Enviada em 16/08/2021

A revolução técnico-científico-informacional, preconizada pelo geógrafo Milton Santos, potencializou a construção de uma rede de informação globalizada, amparada em novas tecnologias, responsável por estruturar o âmbito sociocultural e político-econômico do mundo contemporâneo. Desse modo, a criminalidade – reflexo da desigualdade socioeconômica – vem sendo combatida com o auxílio de tecnologia, ao se utilizar de cidades monitoradas, banco de dados geoestatístico de violência, entre outras formas, o que concede celeridade ao processo de prevenção e de análise criminal. Portanto, a garantia efetiva do combate à criminalidade apresenta como principais dilemas: a escassez de investimento governamental e a desarticulação do setor de segurança pública nacional.

Segundo o filósofo Aristóteles, o bem comum da sociedade deve ser a finalidade do Estado. No entanto, à medida que não há suficiente investimento governamental em recursos tecnológicos, voltados à criminalística, o combate à criminalidade, respaldado na jurisdição brasileira, torna-se moroso e ineficaz, comprometendo a garantia das liberdades individuais, e, consequentemente, do bem-estar social, visto que há a desestruturação do monitoramento eletrônico. Além disso, o monitoramento inadequado e desestruturado é responsável por gerar a falsa sensação de segurança, tanto individual quanto patrimonial, ao não otimizar o auxílio do trabalho humano, relevante, sobretudo, em atitudes preventivas, devido à sua interpretação.

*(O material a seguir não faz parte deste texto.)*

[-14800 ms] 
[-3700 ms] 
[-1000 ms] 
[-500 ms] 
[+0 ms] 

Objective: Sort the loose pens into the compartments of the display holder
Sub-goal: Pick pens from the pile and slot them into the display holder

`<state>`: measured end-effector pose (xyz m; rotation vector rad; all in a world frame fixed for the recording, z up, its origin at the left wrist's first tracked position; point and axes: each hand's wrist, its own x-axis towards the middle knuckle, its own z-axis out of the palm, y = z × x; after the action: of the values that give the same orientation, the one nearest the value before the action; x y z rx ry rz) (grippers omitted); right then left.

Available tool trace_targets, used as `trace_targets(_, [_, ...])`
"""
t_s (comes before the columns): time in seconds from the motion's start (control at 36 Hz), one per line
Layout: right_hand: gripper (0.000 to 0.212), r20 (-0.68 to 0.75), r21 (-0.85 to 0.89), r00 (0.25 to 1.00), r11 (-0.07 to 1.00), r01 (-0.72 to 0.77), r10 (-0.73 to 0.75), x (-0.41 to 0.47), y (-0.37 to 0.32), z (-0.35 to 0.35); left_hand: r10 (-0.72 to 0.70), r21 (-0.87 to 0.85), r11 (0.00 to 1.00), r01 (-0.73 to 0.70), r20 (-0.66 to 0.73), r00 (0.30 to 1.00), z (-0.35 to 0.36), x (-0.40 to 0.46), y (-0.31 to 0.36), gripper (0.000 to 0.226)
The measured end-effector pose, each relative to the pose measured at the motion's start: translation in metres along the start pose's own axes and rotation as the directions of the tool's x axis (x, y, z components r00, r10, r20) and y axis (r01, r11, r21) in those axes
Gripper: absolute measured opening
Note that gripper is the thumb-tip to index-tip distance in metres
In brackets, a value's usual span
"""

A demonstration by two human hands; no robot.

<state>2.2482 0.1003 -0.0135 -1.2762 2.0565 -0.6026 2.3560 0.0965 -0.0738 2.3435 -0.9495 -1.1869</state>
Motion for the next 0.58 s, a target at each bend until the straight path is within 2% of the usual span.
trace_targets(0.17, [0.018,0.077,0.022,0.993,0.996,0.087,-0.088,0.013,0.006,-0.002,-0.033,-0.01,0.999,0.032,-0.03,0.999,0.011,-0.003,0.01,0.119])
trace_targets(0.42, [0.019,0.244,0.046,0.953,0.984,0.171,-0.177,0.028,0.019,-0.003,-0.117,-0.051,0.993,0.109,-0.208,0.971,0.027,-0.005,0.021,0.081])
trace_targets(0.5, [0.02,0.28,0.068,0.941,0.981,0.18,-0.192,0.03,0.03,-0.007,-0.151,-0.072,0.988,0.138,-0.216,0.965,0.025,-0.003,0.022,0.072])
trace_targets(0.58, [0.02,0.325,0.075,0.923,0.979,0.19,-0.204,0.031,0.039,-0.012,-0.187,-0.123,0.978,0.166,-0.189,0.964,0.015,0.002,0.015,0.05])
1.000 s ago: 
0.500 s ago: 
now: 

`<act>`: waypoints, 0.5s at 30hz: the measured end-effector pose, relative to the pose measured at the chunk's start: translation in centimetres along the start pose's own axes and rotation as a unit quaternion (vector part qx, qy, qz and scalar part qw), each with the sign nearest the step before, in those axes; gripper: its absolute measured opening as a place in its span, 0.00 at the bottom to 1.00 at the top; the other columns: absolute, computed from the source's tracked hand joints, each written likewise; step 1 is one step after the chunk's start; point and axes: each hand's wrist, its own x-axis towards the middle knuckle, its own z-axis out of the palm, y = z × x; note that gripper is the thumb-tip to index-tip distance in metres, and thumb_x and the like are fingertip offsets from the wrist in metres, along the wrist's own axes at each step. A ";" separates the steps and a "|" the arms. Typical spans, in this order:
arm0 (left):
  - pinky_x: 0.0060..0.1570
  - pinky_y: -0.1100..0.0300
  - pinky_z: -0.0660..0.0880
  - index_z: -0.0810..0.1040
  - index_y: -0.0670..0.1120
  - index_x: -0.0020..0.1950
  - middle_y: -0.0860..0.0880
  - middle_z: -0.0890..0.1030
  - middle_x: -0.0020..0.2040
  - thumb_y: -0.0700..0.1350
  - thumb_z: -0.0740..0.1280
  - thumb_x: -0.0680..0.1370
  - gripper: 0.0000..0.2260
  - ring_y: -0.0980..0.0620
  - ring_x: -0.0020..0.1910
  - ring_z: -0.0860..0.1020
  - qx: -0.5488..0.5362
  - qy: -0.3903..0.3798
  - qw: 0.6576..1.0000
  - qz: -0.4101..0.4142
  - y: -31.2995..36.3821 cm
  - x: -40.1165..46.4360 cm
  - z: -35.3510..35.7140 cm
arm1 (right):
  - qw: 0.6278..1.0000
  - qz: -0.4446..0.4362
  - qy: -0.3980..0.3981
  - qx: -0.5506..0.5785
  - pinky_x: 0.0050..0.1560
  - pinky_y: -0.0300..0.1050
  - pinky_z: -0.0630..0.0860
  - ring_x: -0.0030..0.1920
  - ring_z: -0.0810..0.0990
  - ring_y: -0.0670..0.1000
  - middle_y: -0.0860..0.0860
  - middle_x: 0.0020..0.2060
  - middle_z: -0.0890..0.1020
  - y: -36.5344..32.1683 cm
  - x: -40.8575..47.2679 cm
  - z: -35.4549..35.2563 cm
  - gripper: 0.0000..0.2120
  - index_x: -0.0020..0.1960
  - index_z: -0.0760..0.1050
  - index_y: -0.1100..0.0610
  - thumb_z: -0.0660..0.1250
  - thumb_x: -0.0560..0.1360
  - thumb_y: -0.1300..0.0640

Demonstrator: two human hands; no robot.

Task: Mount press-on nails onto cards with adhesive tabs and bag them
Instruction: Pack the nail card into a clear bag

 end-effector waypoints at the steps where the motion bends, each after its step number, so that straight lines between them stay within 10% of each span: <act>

Por outro lado, é irrisório apenas algumas cidades aderirem às tecnologias criminalísticas, porque fomentaria, apenas, a migração dos crimes para áreas circunvizinhas e não o seu efetivo combate, o que intensifica a necessidade de mais força policial para tais regiões. Sendo assim, a desarticulação no setor de segurança pública nacional é responsável por obstruir a plena aplicabilidade de medidas resolutas, visto que não há o esforço integrado entre os municípios, e por gerar arquipélagos de violência. Ademais, a sociedade civil, também, pode contribuir, por meio de aplicativos vinculados à segurança municipal, ao fornecer informações de delitos ocorrentes em sua localidade, viabilizando uma unidade comunitária.

Logo, a fim de garantir o efetivo combate à criminalidade e bem-estar social, faz-se necessário que o Governo Federal, em parceria com as Secretarias Municipais de Segurança e Prevenção, invista, de modo amplo, em recursos tecnológicos, voltados à análise de delitos; e consolide a sua aplicabilidade adequada, por meio da concessão de crédito às cidades e de planos diretores, que construam municípios integrados com tecnologia de segurança. No entanto, tais medidas só se efetivarão, com a redução das disparidades socioeconômicas, pois a criminalidade é um produto social desse fator.